When Gerber’s plot leaves off, Kent has been transported to Negal’s realm in a cocoon-like state, while Maddy possesses the helmet but is made helpless by despair, and another character Kent has befriended, Inza, has been almost completely dissolved into the suffering-substance Negal threw at Kent earlier. It’s at this point that the guest writers take over. A text page in the paperback claims that each writer finished the story as they believed Gerber would have, but it seems unlikely that Gerber was planning to end the story with a tribute to himself, as each of the other writers do in their own way.
First up is Adam Beechen, who also scripted the second-to-last issue over Gerber’s plot. In his four pages, Beechen goes the furthest toward tying all the characters and plot threads (including the one featuring Inza and the comic book character she’s created, a rich subplot which I haven’t had space to go into in greater detail) together, feeling like a straight continuation of the story until the killer elf from Gerber’s Defenders run shows up. Mark Evanier comes next, and while his conclusion is essentially solid, it’s a fairly pat instance of Kent simply snapping out of it. Mark Waid also writes Kent coming to his senses, but more believably and more in keeping with Gerber’s style, as Kent acknowledges that it’s probably only temporary and he’ll naturally have to grapple with this depression again, but he doesn’t bring the subplots to conclusion.

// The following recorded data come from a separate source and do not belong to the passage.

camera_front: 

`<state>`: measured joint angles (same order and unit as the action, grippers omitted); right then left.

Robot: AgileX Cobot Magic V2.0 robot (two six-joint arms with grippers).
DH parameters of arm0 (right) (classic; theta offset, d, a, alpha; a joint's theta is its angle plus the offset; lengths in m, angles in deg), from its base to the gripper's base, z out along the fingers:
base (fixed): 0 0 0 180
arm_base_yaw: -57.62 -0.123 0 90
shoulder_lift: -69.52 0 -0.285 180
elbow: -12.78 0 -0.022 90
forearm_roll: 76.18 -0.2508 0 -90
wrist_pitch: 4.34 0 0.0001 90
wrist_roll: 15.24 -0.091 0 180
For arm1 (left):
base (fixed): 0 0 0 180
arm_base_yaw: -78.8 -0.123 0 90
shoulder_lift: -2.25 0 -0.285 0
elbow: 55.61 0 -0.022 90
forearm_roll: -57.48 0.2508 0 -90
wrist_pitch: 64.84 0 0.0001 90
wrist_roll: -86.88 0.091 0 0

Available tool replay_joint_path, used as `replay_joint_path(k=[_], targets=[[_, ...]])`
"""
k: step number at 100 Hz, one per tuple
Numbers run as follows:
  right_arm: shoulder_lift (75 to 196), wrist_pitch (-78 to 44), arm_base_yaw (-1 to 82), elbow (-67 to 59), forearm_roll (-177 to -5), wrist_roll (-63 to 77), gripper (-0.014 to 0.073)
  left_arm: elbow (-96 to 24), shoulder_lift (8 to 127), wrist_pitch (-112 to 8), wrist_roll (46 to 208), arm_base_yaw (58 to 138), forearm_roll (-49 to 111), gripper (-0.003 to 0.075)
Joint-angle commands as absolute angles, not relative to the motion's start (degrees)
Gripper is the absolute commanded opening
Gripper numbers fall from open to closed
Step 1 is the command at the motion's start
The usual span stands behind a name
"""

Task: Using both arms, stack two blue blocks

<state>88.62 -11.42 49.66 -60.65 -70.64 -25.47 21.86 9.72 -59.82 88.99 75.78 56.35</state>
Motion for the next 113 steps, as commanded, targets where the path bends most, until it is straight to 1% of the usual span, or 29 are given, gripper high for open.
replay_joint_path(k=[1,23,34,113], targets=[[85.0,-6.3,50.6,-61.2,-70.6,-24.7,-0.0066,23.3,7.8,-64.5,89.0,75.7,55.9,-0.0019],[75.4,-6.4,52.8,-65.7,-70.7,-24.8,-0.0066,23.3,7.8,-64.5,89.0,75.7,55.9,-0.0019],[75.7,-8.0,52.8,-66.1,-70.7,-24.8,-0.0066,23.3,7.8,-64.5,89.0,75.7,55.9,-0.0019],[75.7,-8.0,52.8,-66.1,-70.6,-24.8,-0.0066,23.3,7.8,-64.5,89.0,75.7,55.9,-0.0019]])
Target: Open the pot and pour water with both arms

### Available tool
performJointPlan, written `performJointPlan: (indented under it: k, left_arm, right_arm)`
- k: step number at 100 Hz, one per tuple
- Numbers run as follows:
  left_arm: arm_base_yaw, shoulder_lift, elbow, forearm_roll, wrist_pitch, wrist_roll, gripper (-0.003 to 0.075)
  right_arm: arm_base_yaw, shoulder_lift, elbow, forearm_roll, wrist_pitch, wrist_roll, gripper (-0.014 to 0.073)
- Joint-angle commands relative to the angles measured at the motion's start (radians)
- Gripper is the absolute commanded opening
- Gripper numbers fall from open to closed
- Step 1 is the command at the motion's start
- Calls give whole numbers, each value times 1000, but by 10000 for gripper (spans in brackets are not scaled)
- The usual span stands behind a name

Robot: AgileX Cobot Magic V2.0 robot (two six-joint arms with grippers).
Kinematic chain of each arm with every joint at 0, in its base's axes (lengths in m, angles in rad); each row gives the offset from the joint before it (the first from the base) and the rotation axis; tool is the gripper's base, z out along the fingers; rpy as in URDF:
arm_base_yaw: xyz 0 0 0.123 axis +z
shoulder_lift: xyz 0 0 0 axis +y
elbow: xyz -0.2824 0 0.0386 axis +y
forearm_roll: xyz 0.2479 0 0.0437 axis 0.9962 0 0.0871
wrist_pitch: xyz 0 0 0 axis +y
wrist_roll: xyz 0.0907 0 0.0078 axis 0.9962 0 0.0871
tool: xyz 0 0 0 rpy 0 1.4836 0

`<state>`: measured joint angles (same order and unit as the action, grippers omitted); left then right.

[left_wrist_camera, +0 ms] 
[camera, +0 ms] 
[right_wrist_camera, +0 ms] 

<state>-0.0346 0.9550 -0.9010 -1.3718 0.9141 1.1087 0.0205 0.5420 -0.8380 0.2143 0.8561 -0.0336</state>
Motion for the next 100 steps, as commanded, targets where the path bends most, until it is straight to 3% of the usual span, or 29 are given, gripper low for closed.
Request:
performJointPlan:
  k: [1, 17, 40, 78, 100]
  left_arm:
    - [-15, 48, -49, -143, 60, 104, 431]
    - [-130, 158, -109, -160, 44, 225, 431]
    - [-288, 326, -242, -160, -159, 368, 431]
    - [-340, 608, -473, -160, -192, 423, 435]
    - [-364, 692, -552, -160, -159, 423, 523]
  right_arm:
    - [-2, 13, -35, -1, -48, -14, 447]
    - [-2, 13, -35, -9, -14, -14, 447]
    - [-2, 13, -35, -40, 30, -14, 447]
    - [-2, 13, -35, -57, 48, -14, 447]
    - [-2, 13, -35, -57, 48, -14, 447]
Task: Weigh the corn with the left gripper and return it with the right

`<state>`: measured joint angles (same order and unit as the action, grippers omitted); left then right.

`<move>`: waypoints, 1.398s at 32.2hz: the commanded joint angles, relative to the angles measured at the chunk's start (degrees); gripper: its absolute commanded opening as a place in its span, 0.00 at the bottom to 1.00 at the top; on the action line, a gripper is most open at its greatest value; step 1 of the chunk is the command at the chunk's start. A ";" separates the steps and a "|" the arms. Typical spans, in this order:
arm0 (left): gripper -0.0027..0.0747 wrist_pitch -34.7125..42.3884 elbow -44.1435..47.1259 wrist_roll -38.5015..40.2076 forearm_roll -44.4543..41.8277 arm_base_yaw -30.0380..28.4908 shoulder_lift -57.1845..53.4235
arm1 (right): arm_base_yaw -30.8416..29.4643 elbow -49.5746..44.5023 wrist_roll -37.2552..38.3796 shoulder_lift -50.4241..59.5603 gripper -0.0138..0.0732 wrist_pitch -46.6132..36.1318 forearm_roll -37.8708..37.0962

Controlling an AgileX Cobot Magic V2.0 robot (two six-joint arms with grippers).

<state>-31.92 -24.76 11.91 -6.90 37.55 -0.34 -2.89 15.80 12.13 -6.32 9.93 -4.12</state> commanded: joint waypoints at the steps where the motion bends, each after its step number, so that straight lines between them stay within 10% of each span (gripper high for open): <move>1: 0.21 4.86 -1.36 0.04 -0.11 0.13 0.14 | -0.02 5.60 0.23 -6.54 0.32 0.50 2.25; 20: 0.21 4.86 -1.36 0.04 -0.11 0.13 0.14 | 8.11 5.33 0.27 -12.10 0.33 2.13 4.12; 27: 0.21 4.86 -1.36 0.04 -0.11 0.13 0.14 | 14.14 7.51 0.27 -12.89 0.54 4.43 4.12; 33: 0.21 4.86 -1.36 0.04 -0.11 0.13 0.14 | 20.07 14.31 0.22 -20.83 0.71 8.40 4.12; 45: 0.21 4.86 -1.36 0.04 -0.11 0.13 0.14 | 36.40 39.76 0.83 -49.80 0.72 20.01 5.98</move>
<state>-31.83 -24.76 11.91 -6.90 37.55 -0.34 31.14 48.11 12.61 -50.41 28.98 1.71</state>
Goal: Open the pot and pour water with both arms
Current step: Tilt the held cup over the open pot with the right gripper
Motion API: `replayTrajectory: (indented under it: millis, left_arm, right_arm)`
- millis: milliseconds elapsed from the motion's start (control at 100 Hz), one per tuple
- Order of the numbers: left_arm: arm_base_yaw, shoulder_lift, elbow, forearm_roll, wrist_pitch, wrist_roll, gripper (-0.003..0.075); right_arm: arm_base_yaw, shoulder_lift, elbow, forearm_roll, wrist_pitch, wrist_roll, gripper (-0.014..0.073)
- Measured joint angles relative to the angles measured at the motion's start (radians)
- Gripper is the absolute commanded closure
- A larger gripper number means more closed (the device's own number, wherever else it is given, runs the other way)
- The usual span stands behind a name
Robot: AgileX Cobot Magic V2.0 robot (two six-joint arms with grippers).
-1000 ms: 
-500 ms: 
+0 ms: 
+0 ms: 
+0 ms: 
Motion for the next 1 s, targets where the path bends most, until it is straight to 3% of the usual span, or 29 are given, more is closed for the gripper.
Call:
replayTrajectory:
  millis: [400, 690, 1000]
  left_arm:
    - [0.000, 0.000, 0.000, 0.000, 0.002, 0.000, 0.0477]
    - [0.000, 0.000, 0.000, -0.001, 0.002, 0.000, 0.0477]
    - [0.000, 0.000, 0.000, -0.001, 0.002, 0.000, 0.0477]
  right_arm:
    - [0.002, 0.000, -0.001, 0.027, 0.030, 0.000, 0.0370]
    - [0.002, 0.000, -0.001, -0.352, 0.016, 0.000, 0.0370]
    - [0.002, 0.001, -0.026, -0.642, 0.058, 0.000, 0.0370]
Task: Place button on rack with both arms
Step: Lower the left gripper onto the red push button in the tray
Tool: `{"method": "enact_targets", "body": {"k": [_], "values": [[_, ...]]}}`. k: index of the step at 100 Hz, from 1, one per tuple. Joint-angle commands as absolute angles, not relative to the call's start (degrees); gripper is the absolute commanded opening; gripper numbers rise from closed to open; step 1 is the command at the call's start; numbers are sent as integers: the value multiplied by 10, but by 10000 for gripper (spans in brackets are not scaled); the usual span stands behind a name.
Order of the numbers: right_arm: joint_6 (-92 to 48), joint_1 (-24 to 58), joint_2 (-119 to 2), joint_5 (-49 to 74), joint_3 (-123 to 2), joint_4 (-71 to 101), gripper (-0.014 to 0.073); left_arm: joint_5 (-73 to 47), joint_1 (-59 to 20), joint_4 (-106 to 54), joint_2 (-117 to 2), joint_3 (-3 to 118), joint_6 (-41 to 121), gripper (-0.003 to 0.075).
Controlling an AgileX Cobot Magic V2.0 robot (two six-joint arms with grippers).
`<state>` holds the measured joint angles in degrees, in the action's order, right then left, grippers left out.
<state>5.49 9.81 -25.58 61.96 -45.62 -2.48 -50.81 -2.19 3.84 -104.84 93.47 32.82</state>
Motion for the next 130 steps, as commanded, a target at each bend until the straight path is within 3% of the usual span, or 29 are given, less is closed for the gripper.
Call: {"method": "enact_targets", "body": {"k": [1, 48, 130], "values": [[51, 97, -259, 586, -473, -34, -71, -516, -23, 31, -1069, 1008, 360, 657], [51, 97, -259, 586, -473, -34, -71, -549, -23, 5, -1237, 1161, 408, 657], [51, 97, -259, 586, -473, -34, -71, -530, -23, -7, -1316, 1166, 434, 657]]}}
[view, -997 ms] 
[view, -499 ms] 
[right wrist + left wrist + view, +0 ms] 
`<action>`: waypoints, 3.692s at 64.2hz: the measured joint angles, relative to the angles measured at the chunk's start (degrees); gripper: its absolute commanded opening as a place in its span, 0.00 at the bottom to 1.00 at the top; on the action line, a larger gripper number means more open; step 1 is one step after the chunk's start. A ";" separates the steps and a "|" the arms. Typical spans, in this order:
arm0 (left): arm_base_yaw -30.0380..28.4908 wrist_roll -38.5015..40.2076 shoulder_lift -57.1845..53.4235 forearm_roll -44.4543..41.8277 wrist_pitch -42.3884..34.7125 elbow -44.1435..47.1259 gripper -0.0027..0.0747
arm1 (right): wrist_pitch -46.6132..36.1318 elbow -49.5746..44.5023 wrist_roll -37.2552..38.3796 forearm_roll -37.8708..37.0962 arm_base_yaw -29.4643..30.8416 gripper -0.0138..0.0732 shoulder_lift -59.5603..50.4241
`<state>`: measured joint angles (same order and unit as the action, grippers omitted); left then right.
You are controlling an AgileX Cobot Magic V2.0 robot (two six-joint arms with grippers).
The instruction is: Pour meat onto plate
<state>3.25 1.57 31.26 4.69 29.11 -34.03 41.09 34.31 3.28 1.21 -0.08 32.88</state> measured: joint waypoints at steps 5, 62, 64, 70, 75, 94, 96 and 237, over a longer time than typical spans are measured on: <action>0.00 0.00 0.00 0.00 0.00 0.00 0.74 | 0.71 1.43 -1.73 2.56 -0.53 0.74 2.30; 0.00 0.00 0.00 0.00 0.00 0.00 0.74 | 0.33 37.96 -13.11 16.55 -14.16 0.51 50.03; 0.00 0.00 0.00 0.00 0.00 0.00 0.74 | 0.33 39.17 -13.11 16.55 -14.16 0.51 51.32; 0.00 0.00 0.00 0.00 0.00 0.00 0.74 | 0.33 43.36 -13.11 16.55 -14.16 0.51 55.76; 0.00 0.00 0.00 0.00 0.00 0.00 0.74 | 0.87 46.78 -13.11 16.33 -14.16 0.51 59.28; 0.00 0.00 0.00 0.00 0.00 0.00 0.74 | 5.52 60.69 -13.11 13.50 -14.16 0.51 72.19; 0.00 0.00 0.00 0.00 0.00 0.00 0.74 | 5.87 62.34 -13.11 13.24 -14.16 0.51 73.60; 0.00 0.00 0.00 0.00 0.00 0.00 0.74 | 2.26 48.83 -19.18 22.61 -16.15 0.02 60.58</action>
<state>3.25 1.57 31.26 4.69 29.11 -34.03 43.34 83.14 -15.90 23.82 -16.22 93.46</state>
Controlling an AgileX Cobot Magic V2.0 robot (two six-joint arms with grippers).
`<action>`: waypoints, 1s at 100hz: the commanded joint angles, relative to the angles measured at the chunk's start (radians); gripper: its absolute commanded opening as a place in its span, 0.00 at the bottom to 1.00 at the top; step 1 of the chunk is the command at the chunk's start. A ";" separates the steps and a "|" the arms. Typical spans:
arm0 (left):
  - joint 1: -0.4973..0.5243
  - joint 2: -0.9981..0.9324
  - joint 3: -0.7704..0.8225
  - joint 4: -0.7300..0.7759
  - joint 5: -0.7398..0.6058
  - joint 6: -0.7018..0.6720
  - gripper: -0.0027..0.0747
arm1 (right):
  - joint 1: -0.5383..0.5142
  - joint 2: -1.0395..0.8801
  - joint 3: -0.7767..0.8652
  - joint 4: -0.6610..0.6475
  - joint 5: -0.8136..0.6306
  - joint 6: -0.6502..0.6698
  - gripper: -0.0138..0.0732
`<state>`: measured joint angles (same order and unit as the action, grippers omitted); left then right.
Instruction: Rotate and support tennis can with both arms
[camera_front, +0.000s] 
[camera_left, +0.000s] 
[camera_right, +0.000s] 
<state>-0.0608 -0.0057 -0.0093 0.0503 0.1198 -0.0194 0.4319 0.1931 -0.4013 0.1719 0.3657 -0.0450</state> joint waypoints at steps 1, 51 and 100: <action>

Waid integrates some of Gerber’s stylistic touches as well, most notably a text page that recounts one of Kent’s sessions with a patient mentioned at the book’s beginning. Finally, Gail Simone’s ending most overtly addresses the loss of Gerber, mentioning his specific ailment, lamenting all the stories that will go unwritten, and including a note Gerber had written to her. Possessing the satirical voice closest of the four to Gerber’s, Simone also provides an interesting twist to the ending.
Obviously, at four pages each, none of these endings has much room to breath, and not being psychic, none of these writers really knew how Gerber would have ended his story, so none can be truly satisfying. I think this Dr. Fate has appeared since this series ended, but I don’t know how other writers have dealt with the conflicted, potentially fascinating character Gerber created. Nonetheless, taken on its own, Dr. Fate: Countdown to Mystery is an engaging read for its clever approach to magic, thoughtful take on depression, and inevitably, the insight into the mindset of a brilliant writer who didn’t know for sure the hospital bed he was working in was his deathbed, but was keenly aware that it may be.